(AVAILABLE DATA)
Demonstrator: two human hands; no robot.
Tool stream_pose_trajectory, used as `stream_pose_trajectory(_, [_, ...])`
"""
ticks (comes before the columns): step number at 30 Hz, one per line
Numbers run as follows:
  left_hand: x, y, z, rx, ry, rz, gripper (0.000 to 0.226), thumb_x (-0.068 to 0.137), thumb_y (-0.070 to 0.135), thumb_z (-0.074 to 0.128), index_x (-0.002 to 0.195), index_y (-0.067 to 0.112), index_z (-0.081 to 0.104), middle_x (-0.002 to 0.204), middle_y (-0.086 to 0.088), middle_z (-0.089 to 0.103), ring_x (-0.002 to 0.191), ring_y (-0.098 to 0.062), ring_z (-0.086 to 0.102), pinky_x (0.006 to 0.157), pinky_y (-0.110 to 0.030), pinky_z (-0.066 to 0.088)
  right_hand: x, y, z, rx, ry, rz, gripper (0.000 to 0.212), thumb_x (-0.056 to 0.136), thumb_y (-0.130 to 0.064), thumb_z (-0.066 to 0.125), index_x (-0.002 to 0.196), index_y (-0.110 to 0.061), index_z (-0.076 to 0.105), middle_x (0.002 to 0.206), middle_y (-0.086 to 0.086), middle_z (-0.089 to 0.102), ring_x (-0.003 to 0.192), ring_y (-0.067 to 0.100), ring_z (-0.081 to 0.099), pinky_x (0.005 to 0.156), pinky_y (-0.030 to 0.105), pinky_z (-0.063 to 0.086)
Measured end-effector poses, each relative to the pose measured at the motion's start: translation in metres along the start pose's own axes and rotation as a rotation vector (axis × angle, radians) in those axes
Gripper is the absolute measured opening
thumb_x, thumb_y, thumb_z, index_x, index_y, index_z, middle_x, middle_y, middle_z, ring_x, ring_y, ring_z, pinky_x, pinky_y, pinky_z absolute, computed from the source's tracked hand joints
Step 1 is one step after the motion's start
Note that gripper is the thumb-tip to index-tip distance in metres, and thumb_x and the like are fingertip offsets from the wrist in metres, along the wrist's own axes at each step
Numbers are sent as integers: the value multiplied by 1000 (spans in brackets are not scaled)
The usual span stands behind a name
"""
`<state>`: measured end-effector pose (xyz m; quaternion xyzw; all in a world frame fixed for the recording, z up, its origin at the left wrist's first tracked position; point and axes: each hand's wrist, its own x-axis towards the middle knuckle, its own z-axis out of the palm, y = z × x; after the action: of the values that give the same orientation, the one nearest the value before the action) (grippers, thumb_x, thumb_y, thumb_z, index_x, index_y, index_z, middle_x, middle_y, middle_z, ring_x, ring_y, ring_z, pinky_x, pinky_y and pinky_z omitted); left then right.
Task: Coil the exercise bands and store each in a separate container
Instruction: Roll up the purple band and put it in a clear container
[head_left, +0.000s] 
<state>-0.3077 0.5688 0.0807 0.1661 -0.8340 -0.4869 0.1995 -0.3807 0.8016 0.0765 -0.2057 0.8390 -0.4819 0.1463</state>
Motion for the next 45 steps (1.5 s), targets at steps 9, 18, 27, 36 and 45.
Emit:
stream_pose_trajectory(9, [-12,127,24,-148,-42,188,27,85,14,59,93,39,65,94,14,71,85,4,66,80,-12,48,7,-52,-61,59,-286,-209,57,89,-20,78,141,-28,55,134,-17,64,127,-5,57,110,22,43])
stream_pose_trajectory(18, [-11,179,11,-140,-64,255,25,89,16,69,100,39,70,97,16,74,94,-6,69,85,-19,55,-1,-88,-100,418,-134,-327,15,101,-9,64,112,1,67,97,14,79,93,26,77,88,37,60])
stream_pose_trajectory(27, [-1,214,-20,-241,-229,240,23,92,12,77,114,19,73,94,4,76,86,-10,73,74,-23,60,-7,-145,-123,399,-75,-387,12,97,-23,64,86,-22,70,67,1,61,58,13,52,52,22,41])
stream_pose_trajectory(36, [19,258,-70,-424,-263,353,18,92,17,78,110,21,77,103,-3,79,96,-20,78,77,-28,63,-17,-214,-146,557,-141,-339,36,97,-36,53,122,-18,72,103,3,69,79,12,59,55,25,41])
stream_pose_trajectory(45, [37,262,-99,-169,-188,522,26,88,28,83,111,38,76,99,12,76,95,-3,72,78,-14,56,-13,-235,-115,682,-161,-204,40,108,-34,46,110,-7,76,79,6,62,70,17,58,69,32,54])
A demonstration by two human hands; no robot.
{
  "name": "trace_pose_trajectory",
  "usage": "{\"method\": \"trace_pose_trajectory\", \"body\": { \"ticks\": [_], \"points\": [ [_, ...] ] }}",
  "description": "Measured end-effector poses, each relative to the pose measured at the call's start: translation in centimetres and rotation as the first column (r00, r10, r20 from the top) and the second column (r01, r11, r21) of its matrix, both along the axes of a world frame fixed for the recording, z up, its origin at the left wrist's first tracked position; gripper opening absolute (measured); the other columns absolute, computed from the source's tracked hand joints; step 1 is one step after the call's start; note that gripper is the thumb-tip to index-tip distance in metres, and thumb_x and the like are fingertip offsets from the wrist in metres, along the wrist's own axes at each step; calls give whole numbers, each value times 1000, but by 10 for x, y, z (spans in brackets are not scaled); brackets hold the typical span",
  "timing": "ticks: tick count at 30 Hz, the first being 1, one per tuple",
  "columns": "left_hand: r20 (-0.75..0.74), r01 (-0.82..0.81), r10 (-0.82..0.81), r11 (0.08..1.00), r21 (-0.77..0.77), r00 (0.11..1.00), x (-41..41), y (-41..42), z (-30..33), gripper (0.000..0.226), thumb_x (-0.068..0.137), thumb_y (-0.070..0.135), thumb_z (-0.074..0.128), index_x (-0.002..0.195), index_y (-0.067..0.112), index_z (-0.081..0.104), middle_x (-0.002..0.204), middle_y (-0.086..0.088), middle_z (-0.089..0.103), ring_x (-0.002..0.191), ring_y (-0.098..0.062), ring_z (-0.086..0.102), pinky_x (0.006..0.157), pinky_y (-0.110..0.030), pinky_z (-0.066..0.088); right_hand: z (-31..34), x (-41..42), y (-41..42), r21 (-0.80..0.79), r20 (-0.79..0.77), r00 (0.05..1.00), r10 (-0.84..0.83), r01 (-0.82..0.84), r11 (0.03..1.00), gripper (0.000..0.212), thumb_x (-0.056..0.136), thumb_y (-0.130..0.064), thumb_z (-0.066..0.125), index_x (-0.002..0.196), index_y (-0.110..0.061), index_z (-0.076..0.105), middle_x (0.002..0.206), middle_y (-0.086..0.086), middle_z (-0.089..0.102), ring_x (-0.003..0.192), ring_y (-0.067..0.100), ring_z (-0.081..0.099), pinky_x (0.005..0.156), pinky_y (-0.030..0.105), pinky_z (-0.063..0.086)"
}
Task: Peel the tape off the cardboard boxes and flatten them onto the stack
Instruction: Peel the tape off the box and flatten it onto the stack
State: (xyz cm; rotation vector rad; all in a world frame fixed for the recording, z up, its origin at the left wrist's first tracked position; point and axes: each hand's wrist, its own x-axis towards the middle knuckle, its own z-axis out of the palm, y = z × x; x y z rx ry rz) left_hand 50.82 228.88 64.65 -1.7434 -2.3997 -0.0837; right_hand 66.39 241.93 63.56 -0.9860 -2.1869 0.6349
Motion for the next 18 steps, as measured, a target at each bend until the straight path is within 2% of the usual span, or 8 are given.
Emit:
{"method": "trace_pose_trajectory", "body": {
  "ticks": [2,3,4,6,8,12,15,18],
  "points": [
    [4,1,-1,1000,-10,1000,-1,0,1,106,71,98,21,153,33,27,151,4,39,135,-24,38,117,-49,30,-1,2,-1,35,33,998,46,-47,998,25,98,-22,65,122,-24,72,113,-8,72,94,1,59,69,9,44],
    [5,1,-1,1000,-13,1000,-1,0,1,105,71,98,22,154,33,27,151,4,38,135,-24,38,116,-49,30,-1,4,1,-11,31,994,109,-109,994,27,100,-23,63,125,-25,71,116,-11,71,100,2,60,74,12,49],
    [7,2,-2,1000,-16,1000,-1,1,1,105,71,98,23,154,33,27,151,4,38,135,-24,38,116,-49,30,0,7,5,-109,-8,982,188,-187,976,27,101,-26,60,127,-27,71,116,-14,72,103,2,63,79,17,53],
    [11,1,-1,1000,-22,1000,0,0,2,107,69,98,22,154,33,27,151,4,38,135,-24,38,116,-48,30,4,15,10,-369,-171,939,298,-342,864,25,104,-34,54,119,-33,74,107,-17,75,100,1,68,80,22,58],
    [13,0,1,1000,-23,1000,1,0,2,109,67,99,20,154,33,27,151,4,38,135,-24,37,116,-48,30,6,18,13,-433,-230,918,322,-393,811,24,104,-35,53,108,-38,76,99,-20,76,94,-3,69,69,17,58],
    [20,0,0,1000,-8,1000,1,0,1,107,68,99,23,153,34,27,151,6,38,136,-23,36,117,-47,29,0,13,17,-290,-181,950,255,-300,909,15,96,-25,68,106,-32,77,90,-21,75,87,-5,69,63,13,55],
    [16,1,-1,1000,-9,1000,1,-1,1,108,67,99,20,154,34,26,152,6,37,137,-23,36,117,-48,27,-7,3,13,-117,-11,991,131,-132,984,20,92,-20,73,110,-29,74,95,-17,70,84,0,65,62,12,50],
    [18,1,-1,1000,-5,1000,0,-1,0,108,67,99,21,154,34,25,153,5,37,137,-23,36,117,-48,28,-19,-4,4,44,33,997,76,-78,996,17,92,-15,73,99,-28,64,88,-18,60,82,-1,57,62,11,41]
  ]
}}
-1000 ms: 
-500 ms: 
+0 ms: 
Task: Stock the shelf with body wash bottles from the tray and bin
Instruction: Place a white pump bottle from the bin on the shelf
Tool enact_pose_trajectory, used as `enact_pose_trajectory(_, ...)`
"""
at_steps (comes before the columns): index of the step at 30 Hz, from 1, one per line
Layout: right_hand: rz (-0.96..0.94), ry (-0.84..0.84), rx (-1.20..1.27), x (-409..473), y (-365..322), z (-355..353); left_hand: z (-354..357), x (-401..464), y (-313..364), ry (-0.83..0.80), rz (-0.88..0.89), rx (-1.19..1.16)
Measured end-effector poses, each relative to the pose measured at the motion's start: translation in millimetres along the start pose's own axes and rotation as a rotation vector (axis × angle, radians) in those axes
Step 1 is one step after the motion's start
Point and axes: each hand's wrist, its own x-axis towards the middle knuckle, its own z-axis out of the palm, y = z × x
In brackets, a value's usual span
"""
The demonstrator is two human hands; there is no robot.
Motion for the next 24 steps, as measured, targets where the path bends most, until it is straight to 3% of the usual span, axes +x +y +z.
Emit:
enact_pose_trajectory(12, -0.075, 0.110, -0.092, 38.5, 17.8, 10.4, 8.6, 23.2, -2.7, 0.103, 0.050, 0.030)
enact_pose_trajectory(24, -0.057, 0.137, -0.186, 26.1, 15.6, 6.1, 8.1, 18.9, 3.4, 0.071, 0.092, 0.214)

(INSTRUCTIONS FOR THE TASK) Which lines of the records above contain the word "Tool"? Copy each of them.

(THE ANSWER)
Tool stream_pose_trajectory, used as `stream_pose_trajectory(_, [_, ...])`
Tool enact_pose_trajectory, used as `enact_pose_trajectory(_, ...)`

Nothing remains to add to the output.